### Try it
Retype each line below without a single alteration.

### Supplied data
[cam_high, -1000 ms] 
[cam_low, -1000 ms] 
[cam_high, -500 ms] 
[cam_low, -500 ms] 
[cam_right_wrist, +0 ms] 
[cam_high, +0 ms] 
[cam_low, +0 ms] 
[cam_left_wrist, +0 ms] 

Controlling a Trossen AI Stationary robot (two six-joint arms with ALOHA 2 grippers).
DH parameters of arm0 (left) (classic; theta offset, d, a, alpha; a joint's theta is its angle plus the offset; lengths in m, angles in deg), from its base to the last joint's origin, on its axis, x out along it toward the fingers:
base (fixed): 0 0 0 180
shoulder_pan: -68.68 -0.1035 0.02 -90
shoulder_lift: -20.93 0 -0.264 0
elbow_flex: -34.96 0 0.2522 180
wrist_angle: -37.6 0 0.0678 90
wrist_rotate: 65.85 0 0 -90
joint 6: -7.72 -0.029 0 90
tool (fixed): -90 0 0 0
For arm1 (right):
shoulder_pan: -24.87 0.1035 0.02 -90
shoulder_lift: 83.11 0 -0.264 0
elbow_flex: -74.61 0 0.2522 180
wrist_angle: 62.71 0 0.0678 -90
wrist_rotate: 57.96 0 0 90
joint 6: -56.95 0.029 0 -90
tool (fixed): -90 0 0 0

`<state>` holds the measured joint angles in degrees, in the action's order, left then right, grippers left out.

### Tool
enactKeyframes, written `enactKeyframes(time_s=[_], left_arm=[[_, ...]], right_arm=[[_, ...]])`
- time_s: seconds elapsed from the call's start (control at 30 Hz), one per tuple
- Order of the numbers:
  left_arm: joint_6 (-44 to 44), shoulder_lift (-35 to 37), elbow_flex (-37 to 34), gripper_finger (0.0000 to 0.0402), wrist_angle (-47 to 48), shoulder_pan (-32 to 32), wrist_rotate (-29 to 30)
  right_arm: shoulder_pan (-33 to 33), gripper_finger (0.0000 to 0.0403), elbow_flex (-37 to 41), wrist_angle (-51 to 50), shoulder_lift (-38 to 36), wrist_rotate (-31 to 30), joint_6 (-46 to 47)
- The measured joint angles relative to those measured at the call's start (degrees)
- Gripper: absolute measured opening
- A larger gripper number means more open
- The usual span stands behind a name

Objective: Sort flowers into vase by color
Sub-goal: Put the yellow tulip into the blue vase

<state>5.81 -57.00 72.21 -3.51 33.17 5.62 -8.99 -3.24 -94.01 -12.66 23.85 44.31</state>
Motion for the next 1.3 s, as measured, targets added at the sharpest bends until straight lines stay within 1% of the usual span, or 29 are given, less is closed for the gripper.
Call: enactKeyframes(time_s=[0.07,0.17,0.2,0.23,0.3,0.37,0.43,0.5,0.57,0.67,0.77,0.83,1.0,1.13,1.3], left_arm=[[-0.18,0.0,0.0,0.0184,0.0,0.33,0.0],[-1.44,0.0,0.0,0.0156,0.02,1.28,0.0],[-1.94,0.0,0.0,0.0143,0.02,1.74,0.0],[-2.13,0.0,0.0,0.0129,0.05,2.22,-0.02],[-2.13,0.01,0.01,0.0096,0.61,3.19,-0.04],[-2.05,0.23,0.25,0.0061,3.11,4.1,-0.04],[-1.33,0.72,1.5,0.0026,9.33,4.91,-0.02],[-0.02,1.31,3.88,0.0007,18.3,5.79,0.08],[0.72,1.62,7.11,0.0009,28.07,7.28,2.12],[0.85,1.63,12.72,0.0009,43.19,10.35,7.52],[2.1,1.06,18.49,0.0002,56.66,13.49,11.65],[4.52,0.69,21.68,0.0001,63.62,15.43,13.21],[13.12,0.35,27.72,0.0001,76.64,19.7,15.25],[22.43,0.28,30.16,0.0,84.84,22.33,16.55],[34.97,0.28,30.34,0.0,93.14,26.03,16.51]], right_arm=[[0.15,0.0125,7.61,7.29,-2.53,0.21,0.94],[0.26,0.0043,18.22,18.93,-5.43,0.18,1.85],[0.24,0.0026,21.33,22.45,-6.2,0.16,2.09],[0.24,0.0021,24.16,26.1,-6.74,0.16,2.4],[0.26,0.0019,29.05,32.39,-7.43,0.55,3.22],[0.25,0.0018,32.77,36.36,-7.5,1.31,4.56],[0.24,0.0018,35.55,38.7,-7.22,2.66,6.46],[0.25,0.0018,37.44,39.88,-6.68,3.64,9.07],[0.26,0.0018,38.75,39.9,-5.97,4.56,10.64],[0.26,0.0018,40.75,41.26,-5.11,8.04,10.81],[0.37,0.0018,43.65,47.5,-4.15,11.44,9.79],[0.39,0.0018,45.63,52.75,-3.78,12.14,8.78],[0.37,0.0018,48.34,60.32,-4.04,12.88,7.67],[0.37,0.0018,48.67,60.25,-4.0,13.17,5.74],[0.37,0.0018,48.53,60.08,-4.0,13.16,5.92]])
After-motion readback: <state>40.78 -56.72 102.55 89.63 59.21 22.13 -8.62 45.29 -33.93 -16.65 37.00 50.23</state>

### Solution to this exercise
[cam_high, -1000 ms] 
[cam_low, -1000 ms] 
[cam_high, -500 ms] 
[cam_low, -500 ms] 
[cam_right_wrist, +0 ms] 
[cam_high, +0 ms] 
[cam_low, +0 ms] 
[cam_left_wrist, +0 ms] 

Controlling a Trossen AI Stationary robot (two six-joint arms with ALOHA 2 grippers).
DH parameters of arm0 (left) (classic; theta offset, d, a, alpha; a joint's theta is its angle plus the offset; lengths in m, angles in deg), from its base to the last joint's origin, on its axis, x out along it toward the fingers:
base (fixed): 0 0 0 180
shoulder_pan: -68.68 -0.1035 0.02 -90
shoulder_lift: -20.93 0 -0.264 0
elbow_flex: -34.96 0 0.2522 180
wrist_angle: -37.6 0 0.0678 90
wrist_rotate: 65.85 0 0 -90
joint 6: -7.72 -0.029 0 90
tool (fixed): -90 0 0 0
For arm1 (right):
shoulder_pan: -24.87 0.1035 0.02 -90
shoulder_lift: 83.11 0 -0.264 0
elbow_flex: -74.61 0 0.2522 180
wrist_angle: 62.71 0 0.0678 -90
wrist_rotate: 57.96 0 0 90
joint 6: -56.95 0.029 0 -90
tool (fixed): -90 0 0 0

`<state>` holds the measured joint angles in degrees, in the action's order, left then right, grippers left out.

### Tool
enactKeyframes, written `enactKeyframes(time_s=[_], left_arm=[[_, ...]], right_arm=[[_, ...]])`
- time_s: seconds elapsed from the call's start (control at 30 Hz), one per tuple
- Order of the numbers:
  left_arm: joint_6 (-44 to 44), shoulder_lift (-35 to 37), elbow_flex (-37 to 34), gripper_finger (0.0000 to 0.0402), wrist_angle (-47 to 48), shoulder_pan (-32 to 32), wrist_rotate (-29 to 30)
  right_arm: shoulder_pan (-33 to 33), gripper_finger (0.0000 to 0.0403), elbow_flex (-37 to 41), wrist_angle (-51 to 50), shoulder_lift (-38 to 36), wrist_rotate (-31 to 30), joint_6 (-46 to 47)
- The measured joint angles relative to those measured at the call's start (degrees)
- Gripper: absolute measured opening
- A larger gripper number means more open
- The usual span stands behind a name

Objective: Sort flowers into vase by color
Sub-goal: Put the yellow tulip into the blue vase

<state>5.81 -57.00 72.21 -3.51 33.17 5.62 -8.99 -3.24 -94.01 -12.66 23.85 44.31</state>
Motion for the next 1.3 s, as measured, targets added at the sharpest bends until straight lines stay within 1% of the usual span, or 29 are given, less is closed for the gripper.
Call: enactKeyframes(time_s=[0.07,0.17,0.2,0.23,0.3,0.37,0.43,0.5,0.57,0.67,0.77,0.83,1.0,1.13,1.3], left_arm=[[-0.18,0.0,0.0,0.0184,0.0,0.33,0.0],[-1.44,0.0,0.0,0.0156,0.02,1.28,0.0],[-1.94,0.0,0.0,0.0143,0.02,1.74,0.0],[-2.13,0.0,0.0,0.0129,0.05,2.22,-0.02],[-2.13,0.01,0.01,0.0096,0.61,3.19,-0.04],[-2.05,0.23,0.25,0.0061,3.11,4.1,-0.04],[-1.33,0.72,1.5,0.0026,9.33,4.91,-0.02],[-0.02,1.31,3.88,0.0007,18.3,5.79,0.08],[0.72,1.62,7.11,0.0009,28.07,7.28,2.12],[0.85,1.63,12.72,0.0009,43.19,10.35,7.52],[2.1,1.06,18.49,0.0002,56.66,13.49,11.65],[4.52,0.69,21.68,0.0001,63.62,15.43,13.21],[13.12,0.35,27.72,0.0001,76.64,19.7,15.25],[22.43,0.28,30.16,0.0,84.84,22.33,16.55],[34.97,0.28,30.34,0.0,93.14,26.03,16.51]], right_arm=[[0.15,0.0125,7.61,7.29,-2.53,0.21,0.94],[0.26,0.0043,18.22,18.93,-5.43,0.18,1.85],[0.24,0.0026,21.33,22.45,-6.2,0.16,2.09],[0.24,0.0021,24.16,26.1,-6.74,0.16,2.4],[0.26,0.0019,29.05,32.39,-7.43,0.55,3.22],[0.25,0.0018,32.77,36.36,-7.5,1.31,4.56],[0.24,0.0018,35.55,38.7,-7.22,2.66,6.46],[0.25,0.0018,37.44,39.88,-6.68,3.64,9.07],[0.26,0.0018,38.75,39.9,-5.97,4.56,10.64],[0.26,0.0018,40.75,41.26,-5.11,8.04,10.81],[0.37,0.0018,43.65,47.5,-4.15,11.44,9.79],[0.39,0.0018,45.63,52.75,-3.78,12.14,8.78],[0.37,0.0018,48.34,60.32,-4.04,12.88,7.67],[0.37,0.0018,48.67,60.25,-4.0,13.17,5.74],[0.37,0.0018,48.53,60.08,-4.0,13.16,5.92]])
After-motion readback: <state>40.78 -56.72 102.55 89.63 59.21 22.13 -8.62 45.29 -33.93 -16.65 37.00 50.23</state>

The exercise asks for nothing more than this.